I drew a total blank on which book to review today, until I remembered an audio that we listened to this winter. I asked Gregory to fill me in on the details of the audiobook. My brain, being typically crowded with details, latched on to the big ideas but I was vague on the details. Some of this is because I usually do some work while we listen to audios. The children just sit (quiet time, anyone?) but now that Gregory has filled me in, I am thinking I should have quiet time with them. When I used an Audible credit for An Astronaut’s Guide to Life on Earth, by Chris Hadfield, everybody moaned and thought it looked boring, but it wasn’t long until the silence descended that means an absorbing story is being narrated.

This isn’t a typical memoir, with a baby being born, and what happened next and next. It is more a memoir grouped around life lessons. Mr. Hadfield, who is Canadian, recounts stories from childhood right along with lessons he learned in his rigorous training. The tales of life in Russia, training with cosmonauts for the ISS are fascinating, as well as the stories about living in space and coming down to Earth again.

Here are the highlights my son helped me to remember.

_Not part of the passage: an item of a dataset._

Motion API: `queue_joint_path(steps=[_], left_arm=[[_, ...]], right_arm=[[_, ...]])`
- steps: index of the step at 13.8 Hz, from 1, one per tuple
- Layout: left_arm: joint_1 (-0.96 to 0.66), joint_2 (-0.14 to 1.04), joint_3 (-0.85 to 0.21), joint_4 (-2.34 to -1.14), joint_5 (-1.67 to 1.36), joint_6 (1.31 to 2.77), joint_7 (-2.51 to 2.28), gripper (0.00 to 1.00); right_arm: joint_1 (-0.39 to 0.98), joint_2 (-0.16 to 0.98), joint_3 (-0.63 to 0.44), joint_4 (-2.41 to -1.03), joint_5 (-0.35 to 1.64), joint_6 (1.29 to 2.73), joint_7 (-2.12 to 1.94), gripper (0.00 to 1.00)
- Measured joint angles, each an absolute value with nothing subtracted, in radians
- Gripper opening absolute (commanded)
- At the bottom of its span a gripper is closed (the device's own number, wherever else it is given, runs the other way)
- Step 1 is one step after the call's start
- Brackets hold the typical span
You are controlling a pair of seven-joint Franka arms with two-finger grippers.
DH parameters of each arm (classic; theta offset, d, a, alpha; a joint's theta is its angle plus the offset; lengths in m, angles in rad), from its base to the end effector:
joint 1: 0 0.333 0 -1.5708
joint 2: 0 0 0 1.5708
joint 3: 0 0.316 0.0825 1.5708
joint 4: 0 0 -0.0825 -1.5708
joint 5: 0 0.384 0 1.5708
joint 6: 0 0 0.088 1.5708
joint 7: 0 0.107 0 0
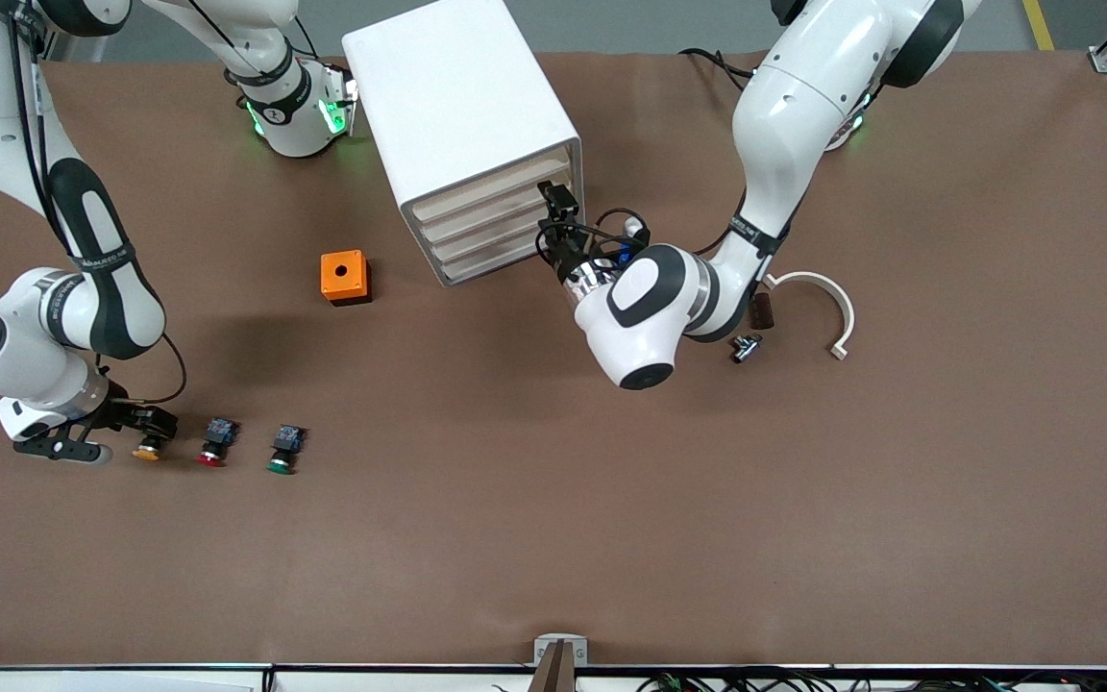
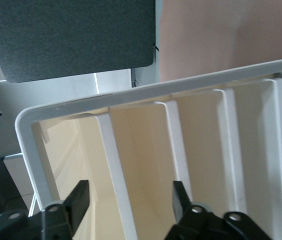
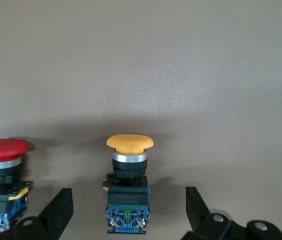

  • Most of life is ordinary hard work. The months in space took a lifetime of training and discipline.
  • Being willing to be a zero is very important. If you try and try to be viewed as a plus 1, people will think you are a show-off. If you really are a plus-1, they will know it. You don’t have to tell them.
  •  A zero is helpful, willing to do the tasks that nobody wants to do. Good leaders are willing to be zeros. If you aim to be a zero, you will most likely soon be viewed as a plus-1.
  • The best way to neutralize your fears is to face them. It isn’t good to just ignore your fears. There is a reason for fear, otherwise you wouldn’t be alive. Prepare for the things you fear; if you are trained for the things that could possibly happen, you will know what to do if it comes to pass.
  • If your biggest dreams are not fulfilled, as in the case of an astronaut who trains for years and is not chosen for space flight, you do not have to be known as “the person who almost went to space.” You can decide not to mope and be a victim of your circumstances. You do not have to be defined by your losses and mistakes.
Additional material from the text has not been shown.